Nuestro texto presenta una paradoja tal, que resulta evidente que ninguna mente carnal la inventó. ¿Puede alguien que ha sido traído a la unión vital con Él, que es el Pan de Vida y en quien habita toda la plenitud, ser hallado todavía hambriento y sediento? Sí, tal es la experiencia del corazón renovado. Fíjese cuidadosamente en el tiempo del verbo: no es “Bienaventurados los que han tenido hambre y sed de justicia, porque ellos serán saciados”, sino “Bienaventurados los que tienen hambre y sed de justicia, porque ellos serán saciados”. ¿Tiene ud., querido lector, hambre y sed de justicia? ¿O está contento con sus logros y satisfecho con su condición? Tener hambre y sed de justicia siempre ha sido la experiencia de los verdaderos santos de Dios (Filipenses 3:8-14).

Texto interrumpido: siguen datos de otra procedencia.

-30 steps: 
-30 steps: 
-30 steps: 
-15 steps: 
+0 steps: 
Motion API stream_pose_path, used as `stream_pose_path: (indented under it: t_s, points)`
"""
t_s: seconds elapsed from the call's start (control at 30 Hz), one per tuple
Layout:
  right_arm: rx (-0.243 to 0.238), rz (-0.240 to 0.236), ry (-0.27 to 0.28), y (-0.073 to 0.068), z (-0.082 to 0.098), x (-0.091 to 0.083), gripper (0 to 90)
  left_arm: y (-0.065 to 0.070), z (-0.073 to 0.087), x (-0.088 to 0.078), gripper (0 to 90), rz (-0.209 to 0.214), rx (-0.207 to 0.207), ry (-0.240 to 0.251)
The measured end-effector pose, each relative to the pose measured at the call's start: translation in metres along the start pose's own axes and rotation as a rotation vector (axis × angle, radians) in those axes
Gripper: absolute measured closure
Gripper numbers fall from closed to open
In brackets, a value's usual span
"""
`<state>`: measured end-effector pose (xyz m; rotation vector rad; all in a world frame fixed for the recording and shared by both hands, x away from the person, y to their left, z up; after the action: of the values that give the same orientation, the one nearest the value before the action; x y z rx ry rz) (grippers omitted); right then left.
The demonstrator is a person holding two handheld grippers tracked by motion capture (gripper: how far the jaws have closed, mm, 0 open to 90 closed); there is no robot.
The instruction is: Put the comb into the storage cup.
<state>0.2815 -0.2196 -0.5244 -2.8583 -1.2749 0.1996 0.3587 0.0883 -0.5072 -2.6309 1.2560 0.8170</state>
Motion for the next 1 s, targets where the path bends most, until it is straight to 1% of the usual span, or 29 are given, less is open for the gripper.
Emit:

“Ellos serán saciados”. Como la primera parte de nuestro texto, esto también tiene un cumplimiento doble, tanto inicial como continuo. Cuando Dios crea un hambre y una sed en el alma, es para que Él pueda satisfacerlas. Cuando al pobre pecador se le hace sentir su necesidad de Cristo es con el fin de que pueda ser atraído a Él y llevado a abrazarlo como su única justicia ante un Dios santo. Él se deleita de confesar a Cristo como su nueva justicia encontrada y de glorificarse únicamente en Él (1 Corintios 1:30, 31). Tal persona, a quien ahora Dios llama un “santo” (1 Corintios 1:2; 2 Corintios 1:1; Efesios 1:1; Filipenses 1:1), ha de experimentar una llenura constante: no con vino, en lo cual hay disolución, antes bien con el Espíritu (Efesios 5:18). Él ha de ser llenado con la paz de Dios que sobrepasa todo entendimiento (Filipenses 4:7).

Nosotros, quienes confiamos en la justicia de Cristo seremos llenados algún día con la bendición divina sin ningún ingrediente de tristeza; seremos llenados con alabanza y acción de gracias para Él, quien produce toda obra de amor y obediencia en nosotros (Filipenses 2:12, 13) como el fruto visible de Su obra salvadora en y para nosotros. En este mundo, “A los hambrientos colmó de bienes” (Lucas 1:53) como este mundo no puede darles ni retener de aquellos que “buscan a Jehová” (Salmo 34:10). Él otorga tal bondad y misericordia sobre nosotros que somos las ovejas de Su pasto, que nuestras copas rebosan (Salmo 23:5, 6). Aun así todo lo que disfrutamos en el presente no es más que un mero anticipo de todo lo que nuestro “Dios ha preparado para los que le aman” (1 Corintios 2:9). En el estado eterno, seremos llenados con una santidad perfecta, ya que “seremos semejantes a él” (1 Juan 3:2). Entonces, no tendremos que lidiar con el pecado nunca más. Entonces, “nunca más tendremos ni hambre ni sed”.